**Directions**
Below are records; work out how many of their lines hold the string "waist" and give that number alone.

::: Supplied material :::

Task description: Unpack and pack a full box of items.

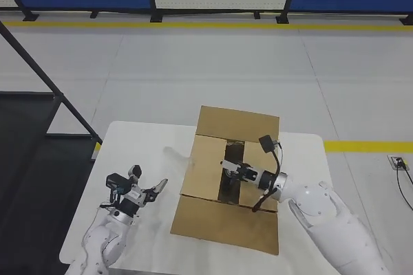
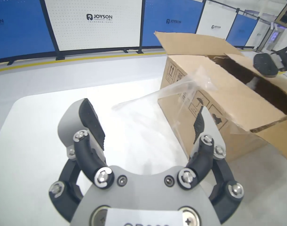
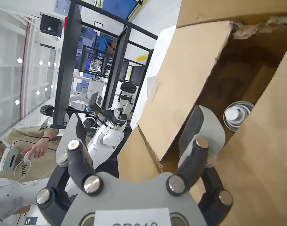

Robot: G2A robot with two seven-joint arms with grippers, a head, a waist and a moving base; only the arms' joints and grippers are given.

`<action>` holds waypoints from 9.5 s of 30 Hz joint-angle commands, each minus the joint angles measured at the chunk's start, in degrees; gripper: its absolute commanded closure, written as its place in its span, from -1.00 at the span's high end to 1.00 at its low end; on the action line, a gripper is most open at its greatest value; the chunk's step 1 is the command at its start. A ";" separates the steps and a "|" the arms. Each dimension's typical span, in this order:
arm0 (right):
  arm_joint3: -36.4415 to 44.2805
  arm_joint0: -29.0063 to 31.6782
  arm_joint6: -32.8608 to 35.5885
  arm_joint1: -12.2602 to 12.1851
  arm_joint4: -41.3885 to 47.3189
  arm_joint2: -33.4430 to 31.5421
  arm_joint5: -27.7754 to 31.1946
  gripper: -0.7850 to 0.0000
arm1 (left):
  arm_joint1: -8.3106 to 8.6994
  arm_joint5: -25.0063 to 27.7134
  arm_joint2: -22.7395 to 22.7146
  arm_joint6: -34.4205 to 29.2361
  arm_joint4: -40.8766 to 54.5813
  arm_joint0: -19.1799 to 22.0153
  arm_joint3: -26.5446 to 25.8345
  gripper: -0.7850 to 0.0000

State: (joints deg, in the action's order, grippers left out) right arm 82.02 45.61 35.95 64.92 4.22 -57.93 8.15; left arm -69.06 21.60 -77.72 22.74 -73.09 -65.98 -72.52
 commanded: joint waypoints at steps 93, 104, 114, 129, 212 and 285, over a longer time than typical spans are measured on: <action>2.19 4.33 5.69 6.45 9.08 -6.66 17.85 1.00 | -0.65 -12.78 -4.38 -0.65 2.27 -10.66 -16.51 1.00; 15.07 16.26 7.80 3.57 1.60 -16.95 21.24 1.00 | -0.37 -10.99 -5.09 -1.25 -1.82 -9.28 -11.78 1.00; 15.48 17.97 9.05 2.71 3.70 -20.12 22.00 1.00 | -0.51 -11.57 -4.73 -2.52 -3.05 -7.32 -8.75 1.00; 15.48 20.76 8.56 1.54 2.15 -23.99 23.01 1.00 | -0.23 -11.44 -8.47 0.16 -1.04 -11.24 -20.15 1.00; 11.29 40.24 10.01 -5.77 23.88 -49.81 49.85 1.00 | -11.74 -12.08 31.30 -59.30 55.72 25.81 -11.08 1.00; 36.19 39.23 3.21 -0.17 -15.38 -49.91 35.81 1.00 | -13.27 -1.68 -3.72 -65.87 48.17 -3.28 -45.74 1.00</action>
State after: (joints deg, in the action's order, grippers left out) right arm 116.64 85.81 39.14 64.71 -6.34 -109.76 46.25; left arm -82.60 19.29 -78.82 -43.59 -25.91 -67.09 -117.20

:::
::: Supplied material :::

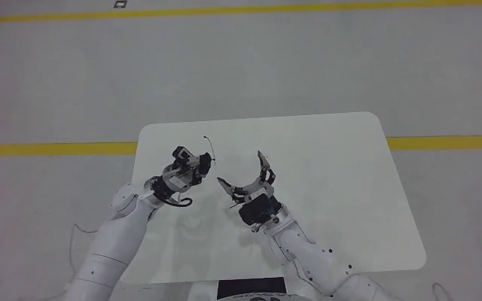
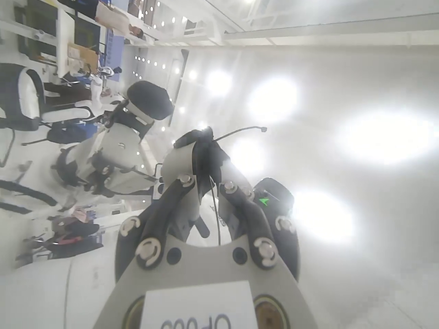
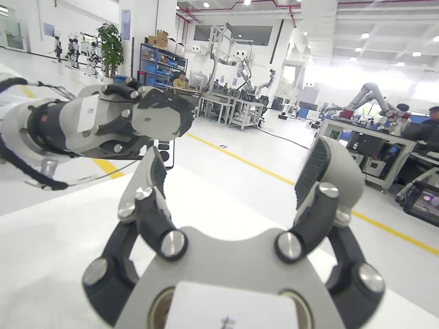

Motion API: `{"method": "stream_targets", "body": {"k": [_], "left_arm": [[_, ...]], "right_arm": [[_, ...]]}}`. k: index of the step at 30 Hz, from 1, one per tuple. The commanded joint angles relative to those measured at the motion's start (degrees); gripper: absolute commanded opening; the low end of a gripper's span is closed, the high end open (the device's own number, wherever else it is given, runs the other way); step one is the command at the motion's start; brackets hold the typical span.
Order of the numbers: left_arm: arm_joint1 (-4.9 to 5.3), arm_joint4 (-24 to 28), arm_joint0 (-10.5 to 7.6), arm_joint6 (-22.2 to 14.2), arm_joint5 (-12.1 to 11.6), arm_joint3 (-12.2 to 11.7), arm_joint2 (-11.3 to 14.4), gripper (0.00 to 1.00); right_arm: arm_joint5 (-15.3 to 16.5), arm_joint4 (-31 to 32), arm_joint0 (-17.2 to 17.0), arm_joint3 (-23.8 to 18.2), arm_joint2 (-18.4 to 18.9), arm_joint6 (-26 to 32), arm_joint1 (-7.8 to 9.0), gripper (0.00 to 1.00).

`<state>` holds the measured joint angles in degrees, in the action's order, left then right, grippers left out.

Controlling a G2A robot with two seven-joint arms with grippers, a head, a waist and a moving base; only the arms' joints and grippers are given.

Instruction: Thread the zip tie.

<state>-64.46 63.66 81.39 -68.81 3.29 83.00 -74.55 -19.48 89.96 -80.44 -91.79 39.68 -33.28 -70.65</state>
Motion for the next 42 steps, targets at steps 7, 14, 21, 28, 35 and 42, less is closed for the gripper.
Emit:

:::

**Output below**
2